3. Biological mechanisms. There are a variety of plausible biological paths. One is the immune system. Judy Rodin (whom I mentioned in the opening of the book), Leslie Kamen, Charles Dwyer, and I collaborated together in 1991 and took blood from elderly optimists and pessimists and tested the immune response. The blood of optimists had a feistier response to threat—more infection-fighting white blood cells called T lymphocytes produced—than the pessimists. We ruled out depression and health as confounds.
Another possibility is common genetics: optimistic and happy people might have genes that ward off cardiovascular disease or cancer.
Another potential biological path is a pathological circulatory response to repeated stress. Pessimists give up and suffer more stress, whereas optimists cope better with stress. Repeated episodes of stress, particularly when one is helpless, likely mobilize the stress hormone cortisol and other circulatory responses that induce or exacerbate damage to the walls of blood vessels and promote atherosclerosis. Sheldon Cohen, you will recall, found that sad people secrete more of the inflammatory substance interleukin-6, and that this results in more colds. Repeated episodes of stress and helplessness might set off a cascade of processes involving higher cortisol and lower levels of he neurotransmitters known as catecholamines, leading to long lasting inflammation. Greater inflammation is implicated in atherosclerosis, and women who score low in feelings of mastery and high in depression have been shown to have worse calcification of the major artery, the trunk-like aorta. Helpless rats, in the triadic design, develop atherosclerosis at a faster rate than rats that mastery.

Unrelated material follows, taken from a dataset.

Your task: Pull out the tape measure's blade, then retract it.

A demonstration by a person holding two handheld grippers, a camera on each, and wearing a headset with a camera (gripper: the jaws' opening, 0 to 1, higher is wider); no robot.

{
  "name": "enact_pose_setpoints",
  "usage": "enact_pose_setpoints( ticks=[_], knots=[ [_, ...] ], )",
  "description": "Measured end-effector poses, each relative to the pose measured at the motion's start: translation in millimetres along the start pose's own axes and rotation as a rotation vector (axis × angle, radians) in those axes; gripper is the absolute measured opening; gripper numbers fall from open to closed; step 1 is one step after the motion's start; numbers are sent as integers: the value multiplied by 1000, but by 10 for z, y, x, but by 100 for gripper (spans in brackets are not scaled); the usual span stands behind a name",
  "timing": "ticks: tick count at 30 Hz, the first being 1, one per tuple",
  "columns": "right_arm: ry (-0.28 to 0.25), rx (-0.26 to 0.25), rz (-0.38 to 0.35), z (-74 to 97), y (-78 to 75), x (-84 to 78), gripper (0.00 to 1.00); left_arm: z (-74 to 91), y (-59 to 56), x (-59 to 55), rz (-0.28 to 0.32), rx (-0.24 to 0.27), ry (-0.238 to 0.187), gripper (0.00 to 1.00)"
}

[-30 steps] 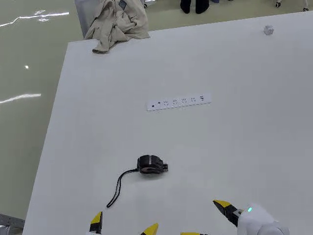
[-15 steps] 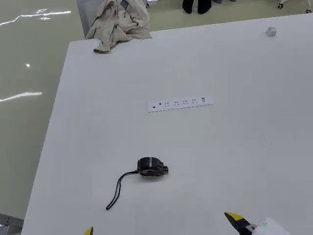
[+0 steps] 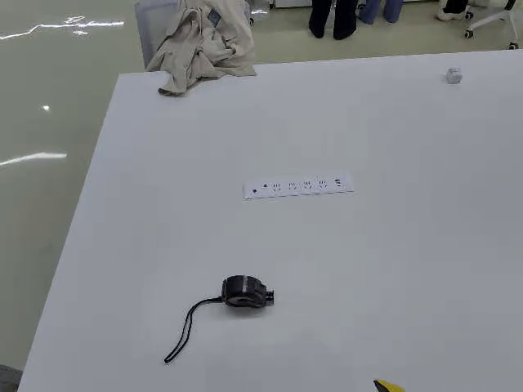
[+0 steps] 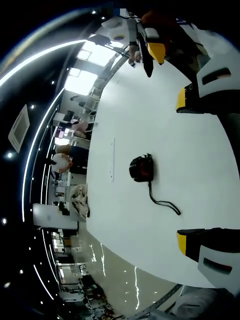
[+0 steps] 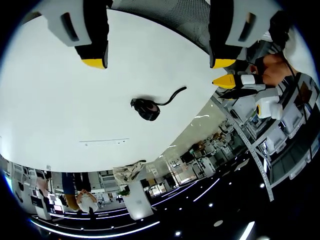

Excessive production by the liver of fibrinogen, a substance used in clotting the blood. is another possible mechanism. More fibrinogen leads to more blood clots in the circulatory system by making the blood sludgy. People with high positive emotion show less of a fibrinogen response to stress than unhappy people.
Heart rate variability (HRV), surprisingly, is another candidate for protection against cardiovascular disease. HRV is the short-term variation in beat-to-beat intervals, which is partly controlled by the parasympathetic (vagal) system of the central nervous system. This is the system that produces relaxation and relief. Accumulating evidence suggests that people with high heart rate variability are healthier, have less CVD, less depression, and better cognitive abilities.
The mechanisms proposed above have not been well tested. They are simply reasonable hypotheses, but each can be bi-directional, with optimism adding to protection compared to the average, and pessimism weakening people compared to the average. The gold standard for finding out if optimism is causal and how it works is the optimism intervention experiment. There is an obvious and expensive experiment very much worth doing: we take a large group of people vulnerable to CVD, randomly assign half to optimism training and half to a placebo, monitor their action, social, and biological variables, and see if optimism training is lifesaving.